Regarding the regional proliferation environment, Israel's nuclear program is only one of the problems with weapons of mass destruction. Israel has long accepted the idea of a W.M.D.-free zone, but only linked to solidly verifiable agreements on biological weapons, which are incapable of being verifiably controlled. For Israel to disarm without an effective biological control regime is to leave Israel asymmetrically vulnerable to a W.M.D. attack.

Israel relies on its ultimate weapon to guarantee its numerical inferiority will not translate into destruction – very much like numerically inferior NATO forces refused to sign away their rights on first-use of nuclear weapons to guarantee Warsaw Pact armies could not translate their numerical superiority into victory.

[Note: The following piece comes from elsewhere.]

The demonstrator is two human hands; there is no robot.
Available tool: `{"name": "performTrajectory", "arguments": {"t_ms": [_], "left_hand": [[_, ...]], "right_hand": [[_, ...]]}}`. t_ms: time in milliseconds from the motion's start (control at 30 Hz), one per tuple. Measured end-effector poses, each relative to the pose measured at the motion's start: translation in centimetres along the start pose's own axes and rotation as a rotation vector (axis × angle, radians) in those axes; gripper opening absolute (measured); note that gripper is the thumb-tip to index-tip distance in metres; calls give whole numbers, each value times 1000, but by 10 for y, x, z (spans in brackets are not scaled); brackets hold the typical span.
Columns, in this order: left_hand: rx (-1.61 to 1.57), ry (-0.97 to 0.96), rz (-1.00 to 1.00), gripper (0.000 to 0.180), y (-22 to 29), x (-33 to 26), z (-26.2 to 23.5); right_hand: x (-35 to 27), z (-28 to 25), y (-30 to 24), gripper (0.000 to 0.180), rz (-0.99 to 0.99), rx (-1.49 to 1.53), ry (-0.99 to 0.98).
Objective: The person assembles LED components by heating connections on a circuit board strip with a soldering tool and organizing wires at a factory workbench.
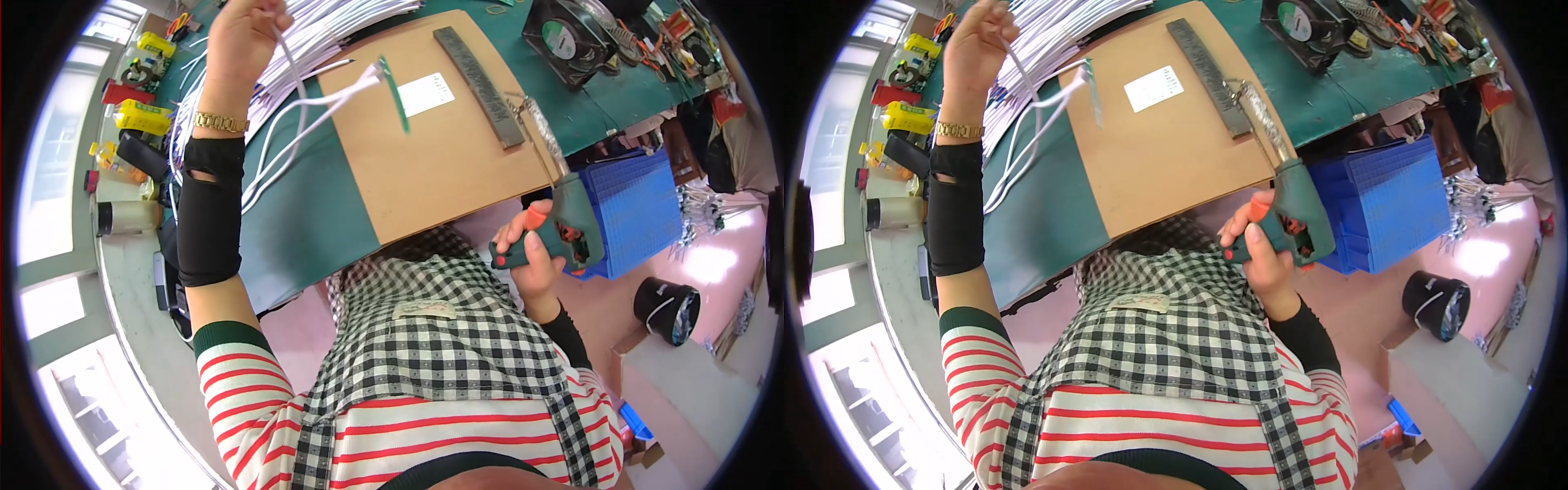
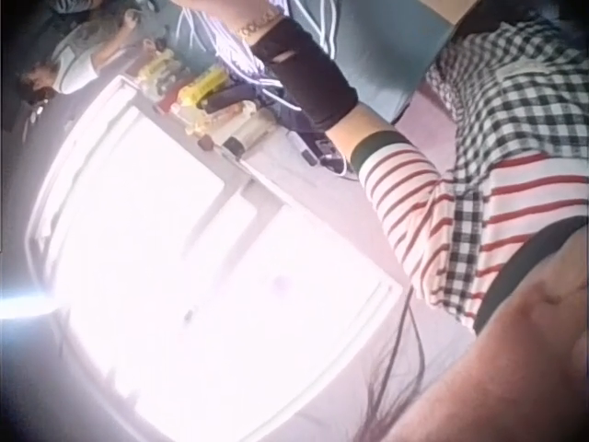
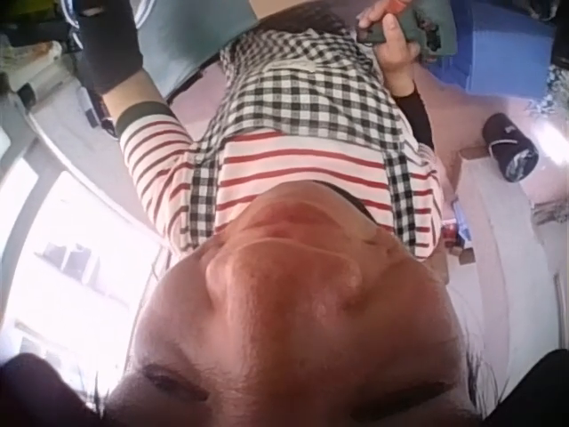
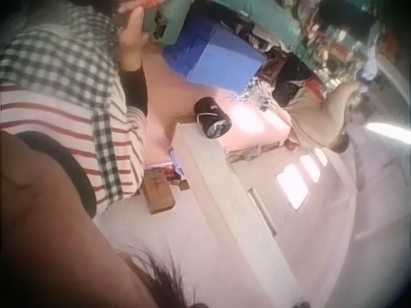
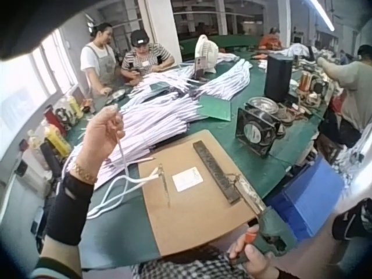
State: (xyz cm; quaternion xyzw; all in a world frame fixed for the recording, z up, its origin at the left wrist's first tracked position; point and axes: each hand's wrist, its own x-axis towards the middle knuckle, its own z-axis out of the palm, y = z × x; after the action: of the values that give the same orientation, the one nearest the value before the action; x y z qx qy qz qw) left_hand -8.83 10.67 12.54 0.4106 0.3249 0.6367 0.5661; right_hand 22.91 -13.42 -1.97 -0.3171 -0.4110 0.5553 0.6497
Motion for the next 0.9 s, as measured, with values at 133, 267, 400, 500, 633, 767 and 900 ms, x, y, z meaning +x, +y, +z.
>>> {"name": "performTrajectory", "arguments": {"t_ms": [133, 267, 400, 500, 633, 767, 900], "left_hand": [[207, -129, -109, 12, -21, -33, 25], [101, -130, 31, 12, -48, -64, 61], [-4, -311, 257, 3, -61, -68, 50], [-30, -371, 349, 4, -65, -67, 48], [-79, -369, 416, 4, -63, -67, 49], [-99, -385, 500, 6, -51, -72, 54], [-69, -383, 427, 6, -29, -62, 58]], "right_hand": [[18, 11, 3, 34, 32, 199, 28], [34, 28, 12, 35, 40, 305, 121], [35, 39, 15, 36, -17, 307, 148], [34, 49, 13, 37, 15, 504, 131], [33, 63, 13, 34, 127, 348, 195], [36, 63, 19, 38, 127, 388, 171], [35, 63, 17, 39, 121, 348, 112]]}}
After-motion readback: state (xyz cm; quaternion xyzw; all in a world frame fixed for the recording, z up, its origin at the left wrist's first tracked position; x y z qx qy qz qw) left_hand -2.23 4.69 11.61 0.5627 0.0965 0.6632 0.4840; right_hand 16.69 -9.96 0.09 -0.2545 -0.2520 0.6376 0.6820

The West has anchored its vision of Arab-Israeli peace to land-for-peace. As Israel withdraws from territories, it surrenders security and strategic depth for which only strategic power – namely maintaining its nuclear arsenal – can compensate. Repeatedly, Israel's allies and neighbors traded acquiescence in its nuclear status for Jerusalem's strategic confidence and willingness to trade land for peace, which yielded, among other things, the Egyptian-Israeli peace treaty.